Argentina is the 5th largest wine producer in the world, between the United States and Australia. Wine was initially imported by Spanish conquerors in the 16th Century and nows plays an important part in Argentine culture.
Until recently, Argentine wine production was more about quantity than quality, mostly directed to local consumption where price was the most important criteria. However in the 90’s they began to export their wine which pushed the producers to focus more on quality.
Devaluation of Argentine Peso fuelled tourism, making Argentina a fashionable and affordable destination where the tourists were able to discover the fabulous local produce.
One particularity of the Mendoza region, producing 60% of Argentine wine, is its high altitude. Located on the Eastern foothills of the Andes, vineyards are planted between 2,000 and 3,600 feet above sea level. Because of the altitude and dry air, vineyards don’t suffer much from insects and grape diseases, allowing cultivation with little or no pesticides. Some vineyards in Saltra are planted as high as 9,900 feet, among the highest in the world. Another consequence of the altitude is a very wide diurnal temperature variation, which can reach above 40°C during day time and drop below 10°C in the night.
In these arid regions it rains about 10 inches per year only. In the North, hurricane force winds can disrupt the flowering process and severely affect production.
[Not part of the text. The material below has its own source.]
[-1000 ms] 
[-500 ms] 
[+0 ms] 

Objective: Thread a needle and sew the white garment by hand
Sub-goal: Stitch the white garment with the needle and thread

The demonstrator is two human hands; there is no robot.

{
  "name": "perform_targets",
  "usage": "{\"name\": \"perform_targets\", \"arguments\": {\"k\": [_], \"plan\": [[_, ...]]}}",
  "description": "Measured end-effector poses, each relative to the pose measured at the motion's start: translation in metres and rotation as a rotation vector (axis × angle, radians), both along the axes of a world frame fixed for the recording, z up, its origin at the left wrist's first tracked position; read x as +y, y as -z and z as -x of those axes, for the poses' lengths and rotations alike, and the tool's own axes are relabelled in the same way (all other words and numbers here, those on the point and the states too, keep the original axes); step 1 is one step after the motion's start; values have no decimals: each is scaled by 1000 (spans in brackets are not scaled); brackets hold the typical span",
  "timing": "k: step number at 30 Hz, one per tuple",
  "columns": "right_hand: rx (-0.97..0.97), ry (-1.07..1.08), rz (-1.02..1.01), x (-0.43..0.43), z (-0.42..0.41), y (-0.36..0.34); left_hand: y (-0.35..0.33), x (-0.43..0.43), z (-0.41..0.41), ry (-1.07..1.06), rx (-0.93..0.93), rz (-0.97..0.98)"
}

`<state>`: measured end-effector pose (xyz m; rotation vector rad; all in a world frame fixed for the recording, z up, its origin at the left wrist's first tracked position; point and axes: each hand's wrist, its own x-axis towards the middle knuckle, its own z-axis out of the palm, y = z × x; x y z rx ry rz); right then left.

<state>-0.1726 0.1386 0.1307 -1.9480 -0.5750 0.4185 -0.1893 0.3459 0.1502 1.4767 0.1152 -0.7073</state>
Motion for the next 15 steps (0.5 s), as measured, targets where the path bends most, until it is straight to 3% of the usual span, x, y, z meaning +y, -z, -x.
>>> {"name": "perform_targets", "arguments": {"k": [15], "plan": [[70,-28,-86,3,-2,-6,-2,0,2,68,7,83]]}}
In 2015 production dropped by 30% due to poor weather conditions.
Local varieties initially brought from Spain like Cereza, Criolla Chica or Criolla Grande are less popular today and dedicated to mass production. Immigrants have brought their own varieties to grow in Argentina like French Malbec and Cabernet-Sauvignon or Italian Barbera and Nebbiolo.
There are over 1,500 wineries in Argentina, but the 2 biggest companies (Bogedas Esmeralda and Peñaflor) are responsible for 40% of the country’s production. Today, Argentina has a few “star wines” known around the globe and served in gastronomic restaurants, such as Torrontes from the Salta region or La Azul, a typical Malbec.